Origin/value of Chinese ink drawing
July 11, 2012 5:12 PM   Subscribe

Origin/value of Chinese ink drawing

I have this 35.5" x 18.5" Chinese ink drawing, and three questions about it:

(1) What does it say? (I don't read Chinese.)

(2) Who is the artist?

(3) What is its re-sale value?

Any help would be greatly appreciated!

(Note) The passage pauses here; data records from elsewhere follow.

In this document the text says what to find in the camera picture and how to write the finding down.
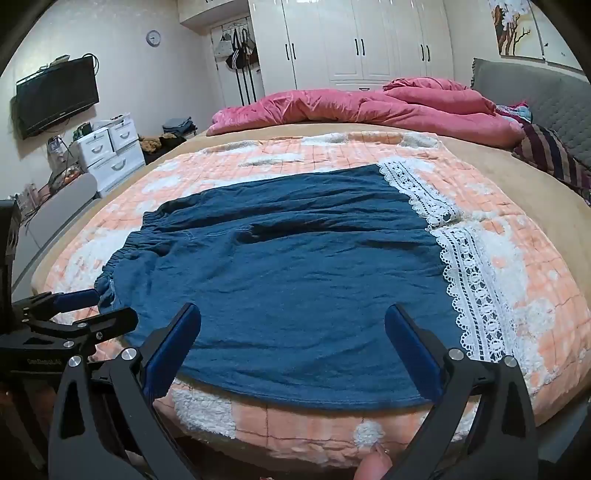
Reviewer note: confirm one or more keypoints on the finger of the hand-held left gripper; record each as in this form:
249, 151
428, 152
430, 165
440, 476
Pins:
76, 300
108, 323

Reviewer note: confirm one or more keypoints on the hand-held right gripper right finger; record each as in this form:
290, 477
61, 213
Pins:
411, 353

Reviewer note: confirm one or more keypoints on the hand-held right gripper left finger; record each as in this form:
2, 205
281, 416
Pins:
171, 353

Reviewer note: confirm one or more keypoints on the blue denim pants lace hem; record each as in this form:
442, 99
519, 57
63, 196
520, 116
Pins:
277, 286

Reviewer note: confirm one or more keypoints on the person's right hand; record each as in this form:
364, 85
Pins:
369, 466

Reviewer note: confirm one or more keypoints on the white drawer cabinet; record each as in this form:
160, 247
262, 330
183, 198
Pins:
111, 152

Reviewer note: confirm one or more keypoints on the peach snowman printed blanket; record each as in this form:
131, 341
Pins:
545, 277

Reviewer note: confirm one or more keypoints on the brown plush toy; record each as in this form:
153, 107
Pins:
152, 144

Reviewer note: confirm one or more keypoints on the folded grey clothes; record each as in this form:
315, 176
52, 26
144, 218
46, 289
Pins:
179, 125

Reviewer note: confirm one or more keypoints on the beige bed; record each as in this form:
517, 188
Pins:
531, 184

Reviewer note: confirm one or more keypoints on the striped purple cloth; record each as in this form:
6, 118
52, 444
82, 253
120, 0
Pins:
549, 148

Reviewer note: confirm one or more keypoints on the pink duvet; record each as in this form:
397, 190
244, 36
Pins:
346, 106

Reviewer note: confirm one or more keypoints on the colourful small cloth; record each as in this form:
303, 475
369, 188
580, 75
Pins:
515, 113

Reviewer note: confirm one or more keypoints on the grey headboard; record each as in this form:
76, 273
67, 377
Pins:
531, 87

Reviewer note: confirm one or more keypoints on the black striped bag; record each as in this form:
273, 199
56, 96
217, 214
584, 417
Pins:
239, 57

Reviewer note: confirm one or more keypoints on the white handbag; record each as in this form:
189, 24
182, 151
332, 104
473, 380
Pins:
225, 47

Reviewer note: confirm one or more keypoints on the white wardrobe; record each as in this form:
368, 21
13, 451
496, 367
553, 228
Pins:
341, 37

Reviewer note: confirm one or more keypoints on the black wall television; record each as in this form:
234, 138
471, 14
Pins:
55, 97

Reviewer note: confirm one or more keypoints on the round wall clock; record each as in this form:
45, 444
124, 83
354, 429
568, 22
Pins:
153, 38

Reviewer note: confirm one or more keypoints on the tree wall painting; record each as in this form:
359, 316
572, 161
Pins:
512, 27

Thanks!
posted by Eiwalker to Media & Arts (3 answers total) 2 users marked this as a favorite
 
The first four words (辛亥嵗暮 xin1 hai4 sui4 mu4) could be referring to the end/last days of the 1911 Xinhai Revolution which marked the fall of the Qing dynasty in China.
posted by hellopanda at 2:15 AM on July 12, 2012


Best answer: The Chinese writing reads 辛亥嵗暮 葉公超寫. The first four characters indicate that this was drawn in the last half of the Xin Hai year of the sexagenary cycle, which in this case is probably 1971. The second four characters are "Written by Ye Gongchao," also known as Yeh Kung-ch'ao or George K.C. Yeh, the former Foreign Minister of the ROC.
posted by twisted mister at 3:33 AM on July 12, 2012 [1 favorite]


Response by poster: Thanks twisted mister!

I just got the same answer independently from Dr. Patricia Berger, professor of Chinese Art at the University of California Berkeley.

She pointed out that there is also a book about his work called "The Elegant Gathering".